ABOUT THIS TASK> When you retype the entries, keep each one exact and leave out the pictures.

(Stored items from a collection)
------------------------------------------------------------------------

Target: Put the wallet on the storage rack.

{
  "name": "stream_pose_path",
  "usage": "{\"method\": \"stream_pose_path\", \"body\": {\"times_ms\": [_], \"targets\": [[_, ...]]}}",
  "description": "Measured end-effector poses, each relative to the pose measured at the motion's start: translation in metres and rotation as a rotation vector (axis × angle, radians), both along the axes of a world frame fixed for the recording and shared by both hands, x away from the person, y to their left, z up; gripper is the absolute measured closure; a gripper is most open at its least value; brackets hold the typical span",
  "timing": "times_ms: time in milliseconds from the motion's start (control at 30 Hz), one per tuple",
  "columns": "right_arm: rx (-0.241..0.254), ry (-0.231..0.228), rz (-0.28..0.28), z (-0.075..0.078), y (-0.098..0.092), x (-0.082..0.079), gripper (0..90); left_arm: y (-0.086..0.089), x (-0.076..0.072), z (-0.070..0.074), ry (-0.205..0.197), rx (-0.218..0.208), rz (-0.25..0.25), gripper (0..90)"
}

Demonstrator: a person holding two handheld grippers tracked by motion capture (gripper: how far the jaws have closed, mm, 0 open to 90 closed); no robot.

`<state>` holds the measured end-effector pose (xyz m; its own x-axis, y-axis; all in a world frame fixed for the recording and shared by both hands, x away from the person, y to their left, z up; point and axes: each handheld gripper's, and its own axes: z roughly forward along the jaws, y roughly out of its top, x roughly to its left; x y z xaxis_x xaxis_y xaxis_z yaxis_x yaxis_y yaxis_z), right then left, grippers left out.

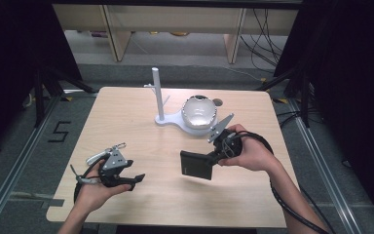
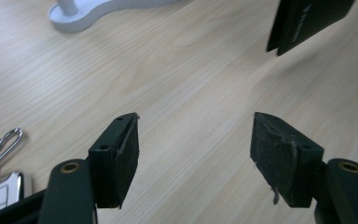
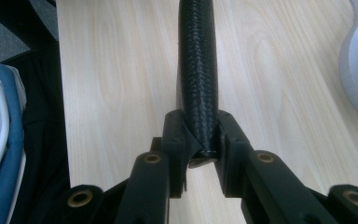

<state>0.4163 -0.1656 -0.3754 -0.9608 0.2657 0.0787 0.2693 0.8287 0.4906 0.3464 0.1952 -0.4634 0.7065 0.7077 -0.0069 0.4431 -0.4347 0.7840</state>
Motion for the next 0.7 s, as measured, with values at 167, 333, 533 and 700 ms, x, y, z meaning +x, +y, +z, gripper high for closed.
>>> {"method": "stream_pose_path", "body": {"times_ms": [167, 333, 533, 700], "targets": [[-0.013, 0.002, -0.011, 0.002, -0.004, 0.004, 77.1, 0.007, 0.0, -0.01, 0.01, -0.016, 0.042, 32.6], [-0.013, -0.011, -0.024, 0.004, -0.008, 0.009, 77.1, 0.01, -0.001, -0.016, 0.014, -0.032, 0.073, 32.6], [-0.005, -0.025, -0.037, 0.005, -0.012, 0.015, 77.1, 0.015, -0.001, -0.026, 0.005, -0.068, 0.106, 32.6], [0.001, -0.026, -0.045, 0.007, -0.014, 0.019, 77.1, 0.017, -0.001, -0.028, 0.011, -0.074, 0.113, 32.6]]}}
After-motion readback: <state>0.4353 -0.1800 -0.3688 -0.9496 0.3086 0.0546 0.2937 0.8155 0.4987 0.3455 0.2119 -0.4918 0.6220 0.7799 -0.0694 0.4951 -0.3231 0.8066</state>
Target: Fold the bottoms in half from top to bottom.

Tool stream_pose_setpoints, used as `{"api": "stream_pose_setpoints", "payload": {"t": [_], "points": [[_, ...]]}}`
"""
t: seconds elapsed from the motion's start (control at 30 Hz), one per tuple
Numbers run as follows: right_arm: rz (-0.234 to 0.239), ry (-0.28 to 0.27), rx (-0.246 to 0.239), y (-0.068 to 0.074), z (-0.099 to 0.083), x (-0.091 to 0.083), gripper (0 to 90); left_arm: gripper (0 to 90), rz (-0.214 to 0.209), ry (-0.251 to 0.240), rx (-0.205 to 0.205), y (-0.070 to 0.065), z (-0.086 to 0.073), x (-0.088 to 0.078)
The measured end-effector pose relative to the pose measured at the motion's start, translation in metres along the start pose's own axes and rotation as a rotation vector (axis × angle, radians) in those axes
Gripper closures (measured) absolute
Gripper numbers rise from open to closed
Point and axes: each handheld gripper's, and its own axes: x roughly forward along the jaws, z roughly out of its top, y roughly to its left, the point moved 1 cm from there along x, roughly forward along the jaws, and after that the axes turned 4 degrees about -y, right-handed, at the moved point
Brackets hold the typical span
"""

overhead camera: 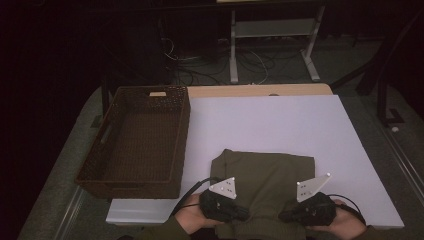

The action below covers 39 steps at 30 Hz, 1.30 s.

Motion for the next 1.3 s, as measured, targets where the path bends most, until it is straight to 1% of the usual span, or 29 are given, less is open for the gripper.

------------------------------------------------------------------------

TASK OUTPUT>
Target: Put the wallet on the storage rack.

{
  "name": "stream_pose_path",
  "usage": "{\"method\": \"stream_pose_path\", \"body\": {\"times_ms\": [_], \"targets\": [[_, ...]]}}",
  "description": "Measured end-effector poses, each relative to the pose measured at the motion's start: translation in metres and rotation as a rotation vector (axis × angle, radians), both along the axes of a world frame fixed for the recording and shared by both hands, x away from the person, y to their left, z up; gripper is the absolute measured closure; a gripper is most open at its least value; brackets hold the typical span",
  "timing": "times_ms: time in milliseconds from the motion's start (control at 30 Hz), one per tuple",
  "columns": "right_arm: rx (-0.241..0.254), ry (-0.231..0.228), rz (-0.28..0.28), z (-0.075..0.078), y (-0.098..0.092), x (-0.082..0.079), gripper (0..90); left_arm: y (-0.086..0.089), x (-0.076..0.072), z (-0.070..0.074), ry (-0.205..0.197), rx (-0.218..0.208), rz (-0.25..0.25), gripper (0..90)"
}

Demonstrator: a person holding two handheld grippers tracked by motion capture (gripper: how far the jaws have closed, mm, 0 open to 90 closed); no robot.

`<state>` holds the measured end-effector pose (xyz m; its own x-axis, y-axis; all in a world frame fixed for the recording and shared by both hands, x away from the person, y to their left, z up; point and axes: each handheld gripper's, and its own axes: z roughly forward along the jaws, y roughly out of its top, x roughly to its left; x y z xaxis_x xaxis_y xaxis_z yaxis_x yaxis_y yaxis_z), right then left, grippers left out.


<state>0.4163 -0.1656 -0.3754 -0.9608 0.2657 0.0787 0.2693 0.8287 0.4906 0.3464 0.1952 -0.4634 0.7065 0.7077 -0.0069 0.4431 -0.4347 0.7840</state>
Motion for the next 0.7 s, as measured, with values at 167, 333, 533 and 700 ms, x, y, z meaning +x, +y, +z, gripper high for closed.
>>> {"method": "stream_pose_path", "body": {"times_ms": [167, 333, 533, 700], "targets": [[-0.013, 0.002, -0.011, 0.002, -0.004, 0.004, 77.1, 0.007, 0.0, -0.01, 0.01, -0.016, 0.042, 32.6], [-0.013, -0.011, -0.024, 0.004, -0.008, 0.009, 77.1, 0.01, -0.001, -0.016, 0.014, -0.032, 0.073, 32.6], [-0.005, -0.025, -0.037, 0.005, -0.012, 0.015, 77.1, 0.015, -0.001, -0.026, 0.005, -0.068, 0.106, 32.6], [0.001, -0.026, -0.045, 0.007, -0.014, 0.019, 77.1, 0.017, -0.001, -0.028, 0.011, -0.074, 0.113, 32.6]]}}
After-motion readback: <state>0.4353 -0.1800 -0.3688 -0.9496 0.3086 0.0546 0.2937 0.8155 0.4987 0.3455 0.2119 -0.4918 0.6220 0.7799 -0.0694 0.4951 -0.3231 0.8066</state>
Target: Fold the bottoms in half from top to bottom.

Tool stream_pose_setpoints, used as `{"api": "stream_pose_setpoints", "payload": {"t": [_], "points": [[_, ...]]}}`
"""
t: seconds elapsed from the motion's start (control at 30 Hz), one per tuple
Numbers run as follows: right_arm: rz (-0.234 to 0.239), ry (-0.28 to 0.27), rx (-0.246 to 0.239), y (-0.068 to 0.074), z (-0.099 to 0.083), x (-0.091 to 0.083), gripper (0 to 90); left_arm: gripper (0 to 90), rz (-0.214 to 0.209), ry (-0.251 to 0.240), rx (-0.205 to 0.205), y (-0.070 to 0.065), z (-0.086 to 0.073), x (-0.088 to 0.078)
The measured end-effector pose relative to the pose measured at the motion's start, translation in metres along the start pose's own axes and rotation as a rotation vector (axis × angle, radians) in those axes
Gripper closures (measured) absolute
Gripper numbers rise from open to closed
Point and axes: each handheld gripper's, and its own axes: x roughly forward along the jaws, z roughly out of its top, y roughly to its left, the point moved 1 cm from there along x, roughly forward along the jaws, and after that the axes turned 4 degrees about -y, right-handed, at the moved point
Brackets hold the typical span
"""

overhead camera: 

The action below covers 39 steps at 30 Hz, 1.30 s.

Motion for the next 1.3 s, as measured, targets where the path bends most, until it is straight to 1% of the usual span, or 29 are given, less is open for the gripper.

What is written here forms the complete answer.